### [Your instructions]
Would you restate each line of the data below word for word, without its pictures?

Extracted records
────────────────

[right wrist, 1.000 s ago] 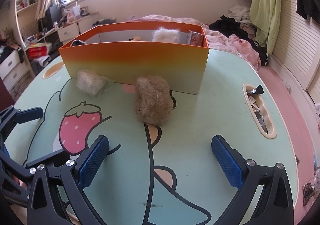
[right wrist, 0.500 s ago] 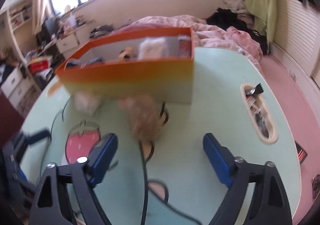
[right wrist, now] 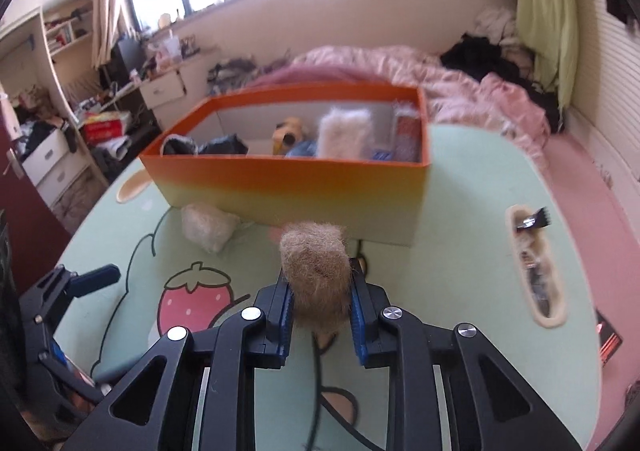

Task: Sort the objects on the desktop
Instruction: 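Grasp the brown fluffy ball with the right tool while the left grasps the white one, then drop both fluffy balls into the orange box with both tools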

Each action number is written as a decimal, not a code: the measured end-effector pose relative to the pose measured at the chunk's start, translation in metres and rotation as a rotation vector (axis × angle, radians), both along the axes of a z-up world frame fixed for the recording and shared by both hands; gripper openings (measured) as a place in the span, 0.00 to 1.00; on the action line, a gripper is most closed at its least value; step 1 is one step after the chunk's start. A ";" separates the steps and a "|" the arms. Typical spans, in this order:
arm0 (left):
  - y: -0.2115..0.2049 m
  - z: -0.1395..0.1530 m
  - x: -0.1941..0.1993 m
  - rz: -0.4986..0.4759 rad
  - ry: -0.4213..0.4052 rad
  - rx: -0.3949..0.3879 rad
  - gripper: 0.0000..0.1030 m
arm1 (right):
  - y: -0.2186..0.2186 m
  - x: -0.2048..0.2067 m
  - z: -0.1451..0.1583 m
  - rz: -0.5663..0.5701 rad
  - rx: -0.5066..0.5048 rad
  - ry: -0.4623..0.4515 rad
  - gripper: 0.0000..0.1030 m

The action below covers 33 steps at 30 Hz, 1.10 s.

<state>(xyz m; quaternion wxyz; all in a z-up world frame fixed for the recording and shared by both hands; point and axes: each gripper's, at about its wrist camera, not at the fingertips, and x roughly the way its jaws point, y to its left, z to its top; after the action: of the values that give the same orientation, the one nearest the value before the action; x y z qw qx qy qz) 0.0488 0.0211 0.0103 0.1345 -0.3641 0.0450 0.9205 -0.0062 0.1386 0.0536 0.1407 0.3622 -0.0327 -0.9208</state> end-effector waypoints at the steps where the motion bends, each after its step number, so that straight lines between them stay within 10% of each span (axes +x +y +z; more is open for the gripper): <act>1: 0.000 0.005 0.001 -0.011 0.010 0.012 1.00 | 0.003 0.002 0.002 -0.001 -0.015 0.008 0.23; 20: 0.035 0.028 -0.066 -0.090 -0.032 -0.063 0.82 | 0.024 0.009 0.018 -0.022 -0.079 0.039 0.23; 24: 0.041 0.011 -0.081 -0.066 -0.076 -0.131 0.30 | 0.024 0.012 0.018 -0.023 -0.069 0.052 0.23; 33: -0.004 0.040 -0.058 -0.085 -0.021 0.094 0.30 | 0.022 0.000 0.037 -0.031 -0.060 0.103 0.23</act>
<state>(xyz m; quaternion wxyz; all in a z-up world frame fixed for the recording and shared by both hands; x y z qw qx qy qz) -0.0093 0.0166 0.0501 0.1910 -0.3650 0.0158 0.9111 -0.0067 0.1607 0.0909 0.1385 0.3093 -0.0586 -0.9390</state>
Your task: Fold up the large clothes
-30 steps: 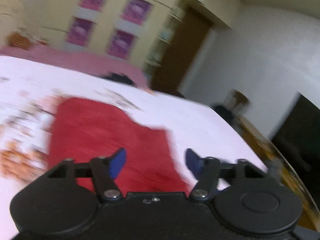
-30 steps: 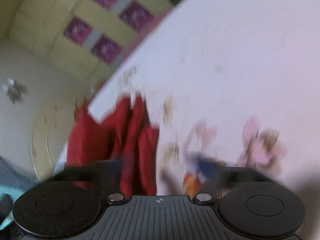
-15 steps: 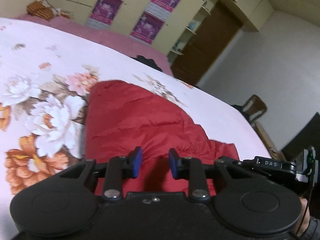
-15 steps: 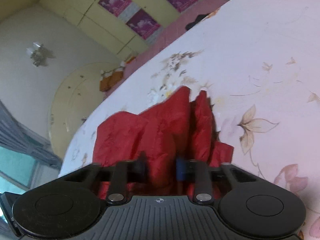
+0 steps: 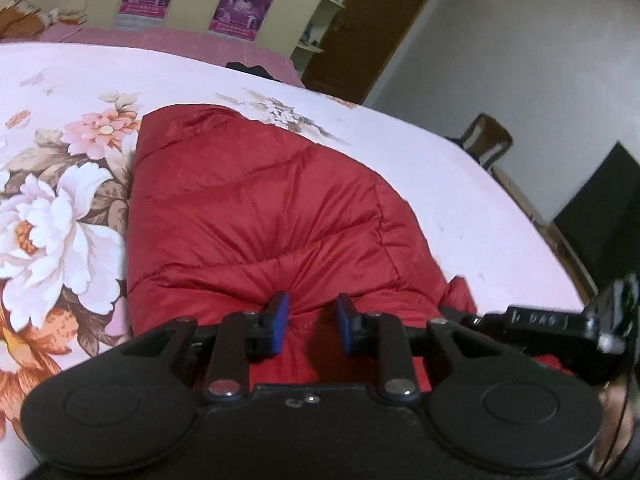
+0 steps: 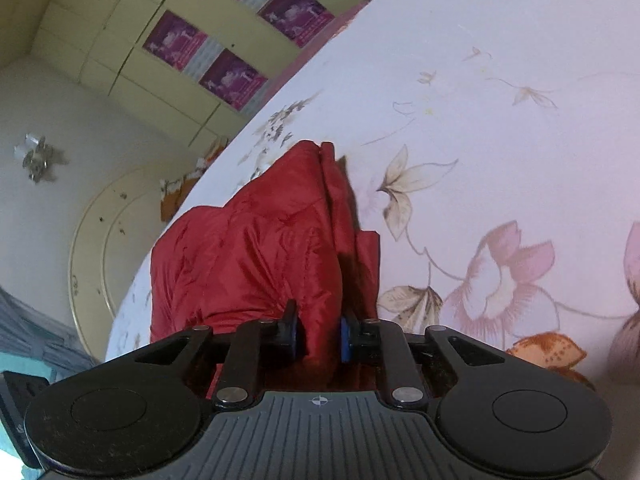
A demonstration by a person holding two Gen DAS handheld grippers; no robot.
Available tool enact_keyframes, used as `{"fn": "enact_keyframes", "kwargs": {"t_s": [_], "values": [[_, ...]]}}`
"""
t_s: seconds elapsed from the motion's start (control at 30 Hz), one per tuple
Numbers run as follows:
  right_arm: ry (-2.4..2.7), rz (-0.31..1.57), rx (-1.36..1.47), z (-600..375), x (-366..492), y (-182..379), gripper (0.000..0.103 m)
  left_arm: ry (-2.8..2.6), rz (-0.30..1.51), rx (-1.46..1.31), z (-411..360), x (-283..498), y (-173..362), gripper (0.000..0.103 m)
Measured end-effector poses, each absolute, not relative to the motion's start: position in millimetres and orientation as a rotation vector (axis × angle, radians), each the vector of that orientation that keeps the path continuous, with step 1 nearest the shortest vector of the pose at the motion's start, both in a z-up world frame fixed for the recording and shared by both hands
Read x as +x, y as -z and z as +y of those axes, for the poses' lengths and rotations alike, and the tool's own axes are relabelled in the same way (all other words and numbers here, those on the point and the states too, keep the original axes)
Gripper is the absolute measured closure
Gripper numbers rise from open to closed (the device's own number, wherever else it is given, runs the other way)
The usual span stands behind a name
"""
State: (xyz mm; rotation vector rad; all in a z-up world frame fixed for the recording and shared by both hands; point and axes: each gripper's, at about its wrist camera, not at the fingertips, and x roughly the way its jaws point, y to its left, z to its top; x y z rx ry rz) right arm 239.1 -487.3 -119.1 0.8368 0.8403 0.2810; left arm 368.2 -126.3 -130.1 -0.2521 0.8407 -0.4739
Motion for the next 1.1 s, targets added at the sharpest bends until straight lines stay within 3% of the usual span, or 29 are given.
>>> {"fn": "enact_keyframes", "kwargs": {"t_s": [0.07, 0.1, 0.17, 0.4, 0.53, 0.77, 0.9, 1.1], "values": [[-0.251, 0.845, 0.792, -488.8, 239.4, 101.9, 0.082, 0.484, 0.846, -0.224, -125.0, 367.6, 123.0, 0.077], [-0.219, 0.829, 0.761, -490.4, 236.9, 90.1, 0.067, 0.474, 0.841, -0.229, -121.4, 366.0, 115.1, 0.070], [-0.176, 0.731, 0.628, -491.5, 227.0, 55.6, 0.056, 0.448, 0.750, -0.225, -110.7, 359.4, 95.2, 0.056], [-0.365, 0.772, 0.357, -424.6, 286.6, 16.0, 0.056, 0.442, 0.735, -0.201, -109.7, 411.2, 84.6, 0.053], [-0.287, 0.923, 0.238, -398.9, 321.9, 47.2, 0.056, 0.458, 0.824, -0.157, -128.9, 440.6, 104.3, 0.054], [-0.294, 0.955, 0.411, -432.3, 319.1, 86.2, 0.056, 0.481, 0.908, -0.164, -133.7, 456.3, 137.1, 0.052], [-0.283, 0.954, 0.395, -438.3, 314.3, 68.4, 0.056, 0.469, 0.897, -0.143, -131.4, 442.5, 122.3, 0.052], [-0.399, 0.792, 0.355, -450.5, 237.7, 8.8, 0.056, 0.514, 0.744, -0.187, -109.0, 346.6, 76.6, 0.052]]}}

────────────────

### [Solution for this problem]
[right wrist, 1.000 s ago] 
[right wrist, 0.500 s ago] 
[right wrist, now] 

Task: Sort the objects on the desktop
Instruction: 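Grasp the brown fluffy ball with the right tool while the left grasps the white one, then drop both fluffy balls into the orange box with both tools
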
Each action number is written as a decimal, not a code: the measured end-effector pose relative to the pose measured at the chunk's start, translation in metres and rotation as a rotation vector (axis × angle, radians), both along the axes of a z-up world frame fixed for the recording and shared by both hands; gripper openings (measured) as a place in the span, 0.00 to 1.00; on the action line, a gripper is most closed at its least value; step 1 is one step after the chunk's start. A ";" separates the steps and a "|" the arms. Typical spans, in this order:
arm0 (left):
  - y: -0.2115..0.2049 m
  - z: -0.1395..0.1530 m
  - x: -0.1941..0.1993 m
  - rz: -0.4986..0.4759 rad
  - ry: -0.4213..0.4052 rad
  - rx: -0.3949..0.3879 rad
  - gripper: 0.0000..0.1030 m
arm1 (right):
  - y: -0.2186..0.2186 m
  - x: -0.2048..0.2067 m
  - z: -0.1451..0.1583 m
  - rz: -0.5663..0.5701 rad
  - rx: -0.5066..0.5048 rad
  - ry: -0.4623..0.4515 rad
  - gripper: 0.0000..0.1030 m

The action below covers 33 steps at 30 Hz, 1.10 s.

<state>(xyz m; quaternion wxyz; all in a z-up world frame fixed for the recording and shared by both hands; point and axes: each gripper's, at about its wrist camera, not at the fingertips, and x roughly the way its jaws point, y to its left, z to its top; after the action: of the values that give the same orientation, the one nearest the value before the action; x y z qw qx qy qz) 0.0488 0.0211 0.0103 0.1345 -0.3641 0.0450 0.9205 -0.0062 0.1386 0.0536 0.1407 0.3622 -0.0327 -0.9208</state> end-effector waypoints at the steps where the motion bends, each after its step number, so that straight lines between them stay within 10% of each span (axes +x +y +z; more is open for the gripper): <act>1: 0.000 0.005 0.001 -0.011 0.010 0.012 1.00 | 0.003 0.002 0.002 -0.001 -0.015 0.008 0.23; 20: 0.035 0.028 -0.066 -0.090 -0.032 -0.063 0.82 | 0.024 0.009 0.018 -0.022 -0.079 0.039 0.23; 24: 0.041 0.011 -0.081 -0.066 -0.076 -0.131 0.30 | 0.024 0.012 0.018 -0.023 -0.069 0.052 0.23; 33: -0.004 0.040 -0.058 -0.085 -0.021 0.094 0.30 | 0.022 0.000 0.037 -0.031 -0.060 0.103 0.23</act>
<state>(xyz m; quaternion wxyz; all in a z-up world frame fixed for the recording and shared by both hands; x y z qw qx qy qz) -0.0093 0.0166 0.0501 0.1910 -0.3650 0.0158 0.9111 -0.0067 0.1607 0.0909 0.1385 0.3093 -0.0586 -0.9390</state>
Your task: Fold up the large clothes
-30 steps: 
-30 steps: 
-15 steps: 
-15 steps: 
+0 steps: 
+0 steps: 
A demonstration by a person holding two Gen DAS handheld grippers; no robot.
Available tool enact_keyframes, used as `{"fn": "enact_keyframes", "kwargs": {"t_s": [_], "values": [[_, ...]]}}`
"""
t_s: seconds elapsed from the motion's start (control at 30 Hz), one per tuple
Numbers run as follows:
  right_arm: ry (-2.4..2.7), rz (-0.31..1.57), rx (-1.36..1.47), z (-600..375), x (-366..492), y (-182..379), gripper (0.000..0.103 m)
  left_arm: ry (-2.8..2.6), rz (-0.30..1.51), rx (-1.46..1.31), z (-411..360), x (-283..498), y (-173..362), gripper (0.000..0.103 m)
Measured end-effector poses, each absolute, not relative to the motion's start: position in millimetres and orientation as a rotation vector (axis × angle, radians), each the vector of that orientation that keeps the path continuous, with step 1 nearest the shortest vector of the pose at the motion's start, both in a z-up world frame fixed for the recording and shared by both hands
Read x as +x, y as -z and z as +y of those axes, for the poses' lengths and rotations alike, and the tool's own axes are relabelled in the same way (all other words and numbers here, those on the point and the states too, keep the original axes)
Gripper is the absolute measured closure
Gripper numbers rise from open to closed (the device's own number, wherever else it is given, runs the other way)
The usual span stands behind a name
"""
State: (xyz mm; rotation vector rad; all in a z-up world frame fixed for the recording and shared by both hands; point and axes: each gripper's, at about its wrist camera, not at the fingertips, and x roughly the way its jaws point, y to its left, z to its top; x y z rx ry rz) right arm 239.1 -487.3 -119.1 0.8368 0.8403 0.2810; left arm 368.2 -126.3 -130.1 -0.2521 0.8407 -0.4739
Motion for the next 1.1 s, targets added at the sharpest bends until straight lines stay within 3% of the usual span, or 29 are given.
>>> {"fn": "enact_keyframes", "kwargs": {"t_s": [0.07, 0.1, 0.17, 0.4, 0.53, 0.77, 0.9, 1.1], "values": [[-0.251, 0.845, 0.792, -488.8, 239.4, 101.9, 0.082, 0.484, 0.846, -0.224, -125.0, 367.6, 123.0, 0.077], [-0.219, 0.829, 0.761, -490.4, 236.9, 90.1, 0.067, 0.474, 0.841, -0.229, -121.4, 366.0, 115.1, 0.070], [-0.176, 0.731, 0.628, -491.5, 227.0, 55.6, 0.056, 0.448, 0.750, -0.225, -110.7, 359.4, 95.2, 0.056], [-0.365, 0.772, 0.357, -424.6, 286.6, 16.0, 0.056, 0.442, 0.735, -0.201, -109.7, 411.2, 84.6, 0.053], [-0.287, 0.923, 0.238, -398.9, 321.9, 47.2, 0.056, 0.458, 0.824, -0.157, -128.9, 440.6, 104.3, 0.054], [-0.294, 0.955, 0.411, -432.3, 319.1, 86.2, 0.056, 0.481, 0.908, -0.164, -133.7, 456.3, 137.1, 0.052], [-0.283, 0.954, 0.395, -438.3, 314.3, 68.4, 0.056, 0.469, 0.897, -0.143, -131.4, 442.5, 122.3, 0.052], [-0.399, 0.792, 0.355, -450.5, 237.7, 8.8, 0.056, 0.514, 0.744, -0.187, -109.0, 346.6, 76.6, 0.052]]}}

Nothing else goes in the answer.